Description of the task: Provide only the number of lines in the listing that contain the word "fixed".

Supplied material:
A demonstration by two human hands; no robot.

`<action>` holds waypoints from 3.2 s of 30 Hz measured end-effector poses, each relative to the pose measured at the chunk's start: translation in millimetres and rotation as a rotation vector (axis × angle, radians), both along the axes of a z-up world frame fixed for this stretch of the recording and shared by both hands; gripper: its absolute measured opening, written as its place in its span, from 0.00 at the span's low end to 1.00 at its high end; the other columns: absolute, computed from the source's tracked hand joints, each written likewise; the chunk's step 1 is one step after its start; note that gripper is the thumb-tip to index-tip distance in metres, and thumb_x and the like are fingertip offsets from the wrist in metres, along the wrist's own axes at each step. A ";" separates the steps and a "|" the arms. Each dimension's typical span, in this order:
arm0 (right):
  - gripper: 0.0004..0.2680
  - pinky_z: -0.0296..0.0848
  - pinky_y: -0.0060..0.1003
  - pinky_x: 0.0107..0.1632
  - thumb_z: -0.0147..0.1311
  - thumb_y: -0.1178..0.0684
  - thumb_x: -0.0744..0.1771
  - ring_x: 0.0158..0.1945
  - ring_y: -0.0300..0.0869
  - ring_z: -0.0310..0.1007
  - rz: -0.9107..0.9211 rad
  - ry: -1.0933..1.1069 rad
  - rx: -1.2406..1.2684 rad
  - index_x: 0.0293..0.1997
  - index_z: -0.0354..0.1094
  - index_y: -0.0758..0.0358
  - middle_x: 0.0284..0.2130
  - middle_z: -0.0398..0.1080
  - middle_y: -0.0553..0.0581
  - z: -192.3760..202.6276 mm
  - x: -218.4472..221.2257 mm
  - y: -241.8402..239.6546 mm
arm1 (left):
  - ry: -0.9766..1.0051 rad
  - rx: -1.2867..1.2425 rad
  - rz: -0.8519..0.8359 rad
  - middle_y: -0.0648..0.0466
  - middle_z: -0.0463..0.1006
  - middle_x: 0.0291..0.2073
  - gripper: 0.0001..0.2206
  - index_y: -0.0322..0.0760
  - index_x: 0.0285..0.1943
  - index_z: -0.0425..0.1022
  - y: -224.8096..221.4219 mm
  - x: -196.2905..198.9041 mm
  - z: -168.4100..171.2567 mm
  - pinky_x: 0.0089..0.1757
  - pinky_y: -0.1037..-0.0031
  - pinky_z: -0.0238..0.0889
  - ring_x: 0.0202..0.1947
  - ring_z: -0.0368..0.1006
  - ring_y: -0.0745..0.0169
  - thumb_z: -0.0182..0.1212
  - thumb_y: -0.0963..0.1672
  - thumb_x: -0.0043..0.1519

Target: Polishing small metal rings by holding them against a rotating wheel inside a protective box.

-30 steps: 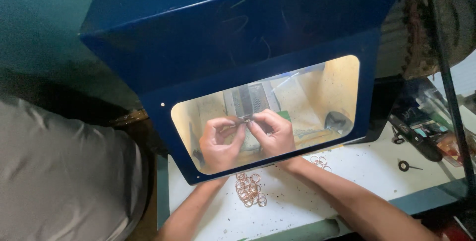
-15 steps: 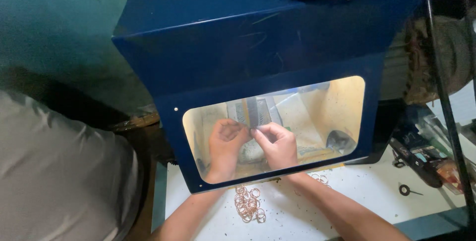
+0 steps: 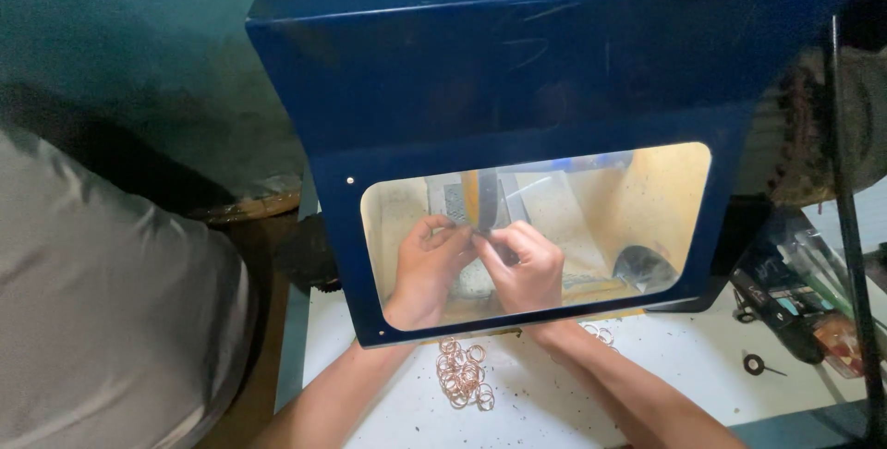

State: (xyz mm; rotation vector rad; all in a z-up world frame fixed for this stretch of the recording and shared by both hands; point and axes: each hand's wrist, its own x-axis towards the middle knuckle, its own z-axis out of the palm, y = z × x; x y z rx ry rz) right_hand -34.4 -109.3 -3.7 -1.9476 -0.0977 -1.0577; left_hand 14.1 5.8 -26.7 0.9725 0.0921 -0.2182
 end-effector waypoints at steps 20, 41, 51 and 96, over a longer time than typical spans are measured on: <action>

Answer: 2